January 24, from 12.00 to 13.00
Seminar with Pierre Larrieu
"Two potential pathways to modulate anti-tumor immunity"
The demonstration that tumor specific cytotoxic T lymphocytes (CTL) are major effectors of the surveillance of experimental- and virus-associated human cancers, as well as the discovery of human tumor-associated antigens (TAA) recognized by CTL from patients, initiated twenty years ago, opened the way to developing cancer vaccines to treat non-viral associated cancers. Immunogenic cancers such as melanoma were particularly targeted. Nonetheless, these treatments have not yielded fully satisfying clinical responses so far.
A suggested limit of cancer vaccines, would be their inability to induce an exclusive and sustained cross-presentation by mature DC, which appears mandatory to mount robust cytotoxic T cell responses. The uptake and long term cross-presentation of tumor antigen long peptides (LP) by DC make them attractive cancer vaccine candidates. Our results document for the first time the strong immunogenicity of a human tumor antigen LP.

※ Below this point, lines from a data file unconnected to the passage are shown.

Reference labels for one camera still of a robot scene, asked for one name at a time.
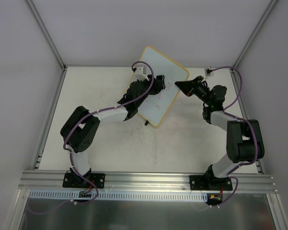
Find yellow framed whiteboard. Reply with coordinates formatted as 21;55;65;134
138;46;189;127

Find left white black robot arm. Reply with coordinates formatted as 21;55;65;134
60;74;165;188

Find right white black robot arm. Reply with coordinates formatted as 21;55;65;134
175;76;264;190

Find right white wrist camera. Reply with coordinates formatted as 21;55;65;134
204;68;213;78

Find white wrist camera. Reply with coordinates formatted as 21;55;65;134
204;68;213;78
133;65;149;81

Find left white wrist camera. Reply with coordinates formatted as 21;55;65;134
133;65;149;81

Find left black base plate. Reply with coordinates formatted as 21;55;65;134
62;172;106;189

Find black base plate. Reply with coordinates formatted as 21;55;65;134
62;172;106;189
189;175;233;191

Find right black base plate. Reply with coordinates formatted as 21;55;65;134
189;175;233;191

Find right aluminium frame post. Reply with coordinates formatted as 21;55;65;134
233;0;278;69

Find aluminium frame post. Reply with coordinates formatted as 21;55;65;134
25;0;66;70
233;0;278;69

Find white slotted cable duct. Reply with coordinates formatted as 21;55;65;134
28;189;208;203

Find aluminium extrusion rail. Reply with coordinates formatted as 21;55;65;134
18;170;278;194

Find left aluminium frame post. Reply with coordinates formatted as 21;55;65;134
25;0;66;70

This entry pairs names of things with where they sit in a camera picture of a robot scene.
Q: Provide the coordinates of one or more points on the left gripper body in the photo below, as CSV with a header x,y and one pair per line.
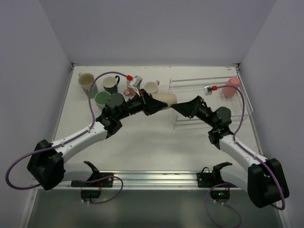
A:
x,y
145,102

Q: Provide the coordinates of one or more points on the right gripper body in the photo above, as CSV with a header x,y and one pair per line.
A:
x,y
197,107

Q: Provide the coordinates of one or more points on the orange mug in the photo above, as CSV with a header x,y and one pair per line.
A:
x,y
128,92

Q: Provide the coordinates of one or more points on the pink mug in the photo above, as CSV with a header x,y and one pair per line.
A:
x,y
152,87

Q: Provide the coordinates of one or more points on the beige cup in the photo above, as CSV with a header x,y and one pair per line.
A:
x,y
168,98

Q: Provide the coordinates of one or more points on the coral pink cup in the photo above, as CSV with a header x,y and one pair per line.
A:
x,y
229,90

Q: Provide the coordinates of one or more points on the dark green mug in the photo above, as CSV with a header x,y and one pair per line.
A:
x,y
110,84

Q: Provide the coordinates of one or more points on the light green cup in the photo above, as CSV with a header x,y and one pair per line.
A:
x,y
101,99

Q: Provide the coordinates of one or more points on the cream and mint floral mug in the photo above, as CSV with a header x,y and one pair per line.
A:
x,y
86,80

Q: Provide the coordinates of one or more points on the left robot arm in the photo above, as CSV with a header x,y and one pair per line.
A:
x,y
50,166

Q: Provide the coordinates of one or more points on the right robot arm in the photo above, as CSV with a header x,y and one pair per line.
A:
x,y
261,178

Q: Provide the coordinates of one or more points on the right black control box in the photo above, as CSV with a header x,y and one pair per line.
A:
x,y
220,195

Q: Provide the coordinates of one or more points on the black control box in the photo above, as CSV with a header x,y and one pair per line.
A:
x,y
88,195
220,195

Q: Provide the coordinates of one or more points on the left black control box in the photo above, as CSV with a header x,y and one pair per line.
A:
x,y
88,195

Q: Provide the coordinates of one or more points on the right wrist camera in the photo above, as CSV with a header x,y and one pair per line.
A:
x,y
208,90

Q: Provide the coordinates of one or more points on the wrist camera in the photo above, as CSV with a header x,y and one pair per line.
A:
x,y
208,90
136,82

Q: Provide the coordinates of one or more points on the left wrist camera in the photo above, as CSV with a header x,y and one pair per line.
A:
x,y
136,82

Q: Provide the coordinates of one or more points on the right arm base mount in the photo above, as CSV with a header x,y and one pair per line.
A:
x,y
208,179

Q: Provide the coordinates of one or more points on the aluminium mounting rail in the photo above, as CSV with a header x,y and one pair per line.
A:
x,y
152,179

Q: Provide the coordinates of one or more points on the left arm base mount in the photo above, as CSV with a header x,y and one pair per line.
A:
x,y
95,179

The cancer vaccines failure has been also attributed to immunosuppresion and tolerance mechanisms, which develop within the tumor environment. We describe a new mechanism of tumoral immune resistance based on expression of an unrelated hepatic enzyme that degrades tryptophan along the kynurenine pathway (Tryptophan 2,3- dioxygenase) and establish proof-of-concept for the use of TDO inhibitors in cancer therapy.